*** Opening DATA ***
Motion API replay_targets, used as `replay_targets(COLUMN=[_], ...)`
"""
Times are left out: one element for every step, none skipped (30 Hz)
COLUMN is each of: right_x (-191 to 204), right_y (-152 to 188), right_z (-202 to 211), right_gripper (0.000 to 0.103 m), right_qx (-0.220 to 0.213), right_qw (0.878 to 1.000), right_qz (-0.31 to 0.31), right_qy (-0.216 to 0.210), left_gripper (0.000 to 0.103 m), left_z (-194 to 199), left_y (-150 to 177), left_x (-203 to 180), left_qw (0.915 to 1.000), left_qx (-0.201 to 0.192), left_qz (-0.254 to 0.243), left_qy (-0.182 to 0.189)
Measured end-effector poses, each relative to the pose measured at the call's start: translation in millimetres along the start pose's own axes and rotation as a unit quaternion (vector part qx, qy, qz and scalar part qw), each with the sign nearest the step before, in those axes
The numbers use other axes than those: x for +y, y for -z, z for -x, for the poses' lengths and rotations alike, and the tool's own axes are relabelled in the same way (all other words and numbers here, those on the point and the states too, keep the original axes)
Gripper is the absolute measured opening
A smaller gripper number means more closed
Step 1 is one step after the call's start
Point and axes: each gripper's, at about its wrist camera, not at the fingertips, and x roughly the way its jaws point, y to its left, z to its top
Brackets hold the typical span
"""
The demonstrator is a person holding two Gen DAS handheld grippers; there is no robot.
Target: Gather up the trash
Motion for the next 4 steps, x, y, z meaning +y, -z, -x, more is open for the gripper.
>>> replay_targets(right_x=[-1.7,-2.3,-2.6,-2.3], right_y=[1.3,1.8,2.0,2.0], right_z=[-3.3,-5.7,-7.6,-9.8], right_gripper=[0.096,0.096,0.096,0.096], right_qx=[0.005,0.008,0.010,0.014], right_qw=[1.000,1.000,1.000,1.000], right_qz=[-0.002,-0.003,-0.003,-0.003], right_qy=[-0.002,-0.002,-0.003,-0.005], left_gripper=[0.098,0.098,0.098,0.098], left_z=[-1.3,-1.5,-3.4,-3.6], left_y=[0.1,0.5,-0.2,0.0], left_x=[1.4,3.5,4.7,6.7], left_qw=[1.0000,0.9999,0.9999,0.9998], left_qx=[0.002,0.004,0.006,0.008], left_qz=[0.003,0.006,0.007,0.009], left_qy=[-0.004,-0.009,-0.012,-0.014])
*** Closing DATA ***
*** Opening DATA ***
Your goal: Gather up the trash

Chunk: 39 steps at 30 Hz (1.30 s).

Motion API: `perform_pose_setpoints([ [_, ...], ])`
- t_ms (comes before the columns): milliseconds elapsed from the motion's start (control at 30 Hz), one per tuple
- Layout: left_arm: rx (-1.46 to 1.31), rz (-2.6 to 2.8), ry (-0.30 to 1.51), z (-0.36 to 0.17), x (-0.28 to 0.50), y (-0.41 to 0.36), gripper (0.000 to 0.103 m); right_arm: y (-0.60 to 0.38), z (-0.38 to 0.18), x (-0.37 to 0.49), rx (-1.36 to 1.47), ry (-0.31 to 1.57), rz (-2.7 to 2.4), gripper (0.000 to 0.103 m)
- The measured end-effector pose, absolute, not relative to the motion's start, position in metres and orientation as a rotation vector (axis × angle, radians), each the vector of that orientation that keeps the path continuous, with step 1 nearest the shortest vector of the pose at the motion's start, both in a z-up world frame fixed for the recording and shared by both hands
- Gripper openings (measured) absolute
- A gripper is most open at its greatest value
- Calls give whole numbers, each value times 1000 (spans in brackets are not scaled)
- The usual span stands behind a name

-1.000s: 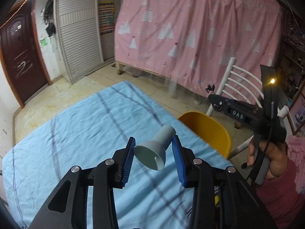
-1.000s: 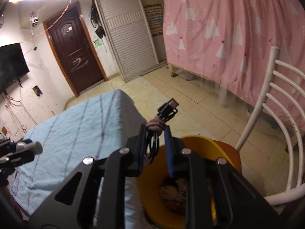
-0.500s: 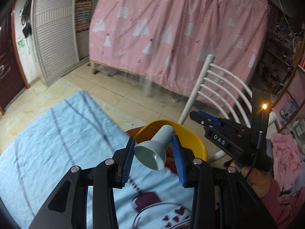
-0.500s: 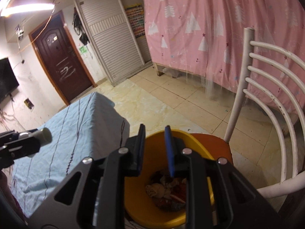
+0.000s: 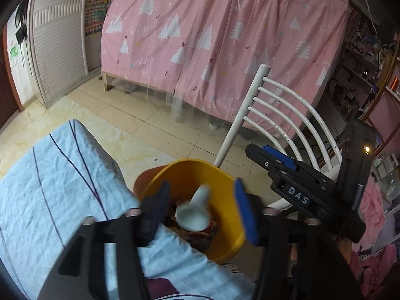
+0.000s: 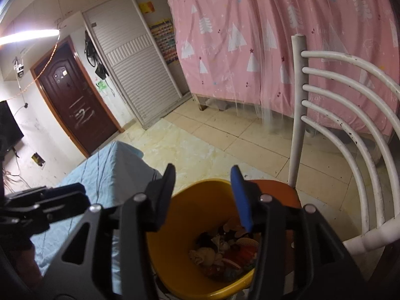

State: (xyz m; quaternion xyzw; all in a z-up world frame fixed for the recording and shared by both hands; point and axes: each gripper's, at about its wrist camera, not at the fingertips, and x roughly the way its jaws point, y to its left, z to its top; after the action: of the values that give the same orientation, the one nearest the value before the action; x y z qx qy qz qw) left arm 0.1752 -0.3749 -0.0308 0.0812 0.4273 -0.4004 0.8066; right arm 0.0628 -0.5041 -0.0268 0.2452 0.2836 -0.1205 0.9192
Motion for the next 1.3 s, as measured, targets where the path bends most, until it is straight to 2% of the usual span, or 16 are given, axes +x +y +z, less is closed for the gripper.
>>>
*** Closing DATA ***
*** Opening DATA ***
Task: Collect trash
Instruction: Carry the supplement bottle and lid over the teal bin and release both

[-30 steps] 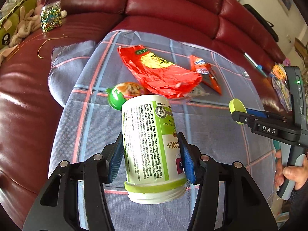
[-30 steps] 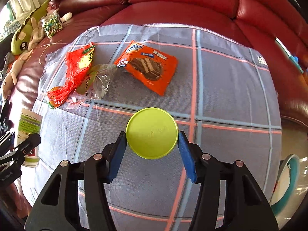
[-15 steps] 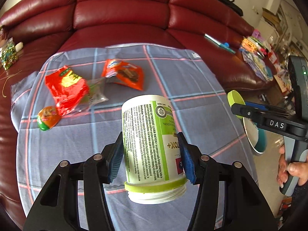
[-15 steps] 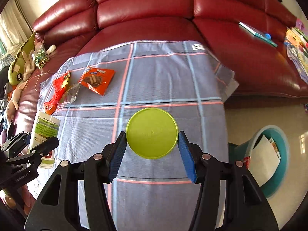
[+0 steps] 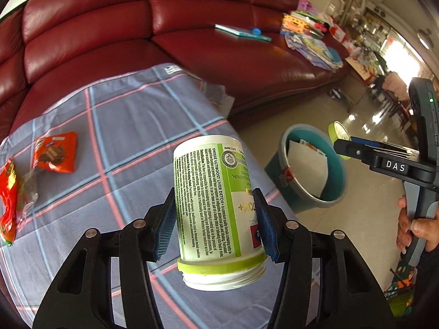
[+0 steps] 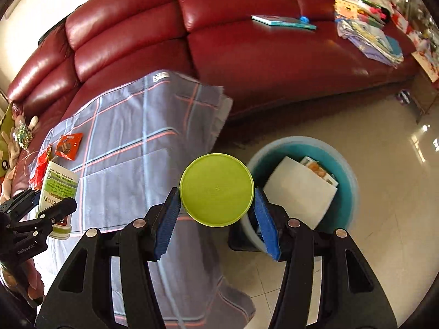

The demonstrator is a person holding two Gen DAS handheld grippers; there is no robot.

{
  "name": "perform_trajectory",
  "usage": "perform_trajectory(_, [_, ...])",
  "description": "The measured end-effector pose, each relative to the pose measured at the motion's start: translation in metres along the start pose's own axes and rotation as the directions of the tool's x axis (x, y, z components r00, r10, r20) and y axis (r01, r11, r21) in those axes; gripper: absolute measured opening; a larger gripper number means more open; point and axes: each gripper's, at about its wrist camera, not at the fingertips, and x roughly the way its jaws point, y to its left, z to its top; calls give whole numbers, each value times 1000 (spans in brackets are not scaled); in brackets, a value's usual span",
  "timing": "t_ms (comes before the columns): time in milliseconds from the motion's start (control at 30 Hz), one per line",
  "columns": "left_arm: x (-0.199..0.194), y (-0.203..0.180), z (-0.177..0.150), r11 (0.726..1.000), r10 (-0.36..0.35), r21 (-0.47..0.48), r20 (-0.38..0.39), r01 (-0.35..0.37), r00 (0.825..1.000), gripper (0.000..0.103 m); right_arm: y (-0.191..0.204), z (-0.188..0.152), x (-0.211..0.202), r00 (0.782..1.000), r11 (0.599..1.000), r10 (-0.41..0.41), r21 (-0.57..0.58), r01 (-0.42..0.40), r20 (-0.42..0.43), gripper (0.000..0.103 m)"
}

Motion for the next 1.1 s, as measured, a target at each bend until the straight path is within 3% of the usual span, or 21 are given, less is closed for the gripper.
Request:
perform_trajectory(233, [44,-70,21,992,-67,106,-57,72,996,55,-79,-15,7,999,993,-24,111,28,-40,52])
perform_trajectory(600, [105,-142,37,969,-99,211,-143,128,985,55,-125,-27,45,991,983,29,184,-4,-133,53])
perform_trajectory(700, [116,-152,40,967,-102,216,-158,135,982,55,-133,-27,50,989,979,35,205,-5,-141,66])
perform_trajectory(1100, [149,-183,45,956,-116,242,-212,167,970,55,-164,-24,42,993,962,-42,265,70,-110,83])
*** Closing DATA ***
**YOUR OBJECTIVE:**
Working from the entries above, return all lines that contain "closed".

**TASK SOLUTION:**
A smaller gripper number means more closed
Motion for the next 1.3 s, as measured, targets where the path bends most, until it is straight to 2% of the usual span, or 16 are given, axes +x +y +z, less is closed for the gripper.
Motion for the next 1.1 s, as measured, a target at each bend until the straight path is within 3% of the usual span, or 21 are given, less is closed for the gripper.

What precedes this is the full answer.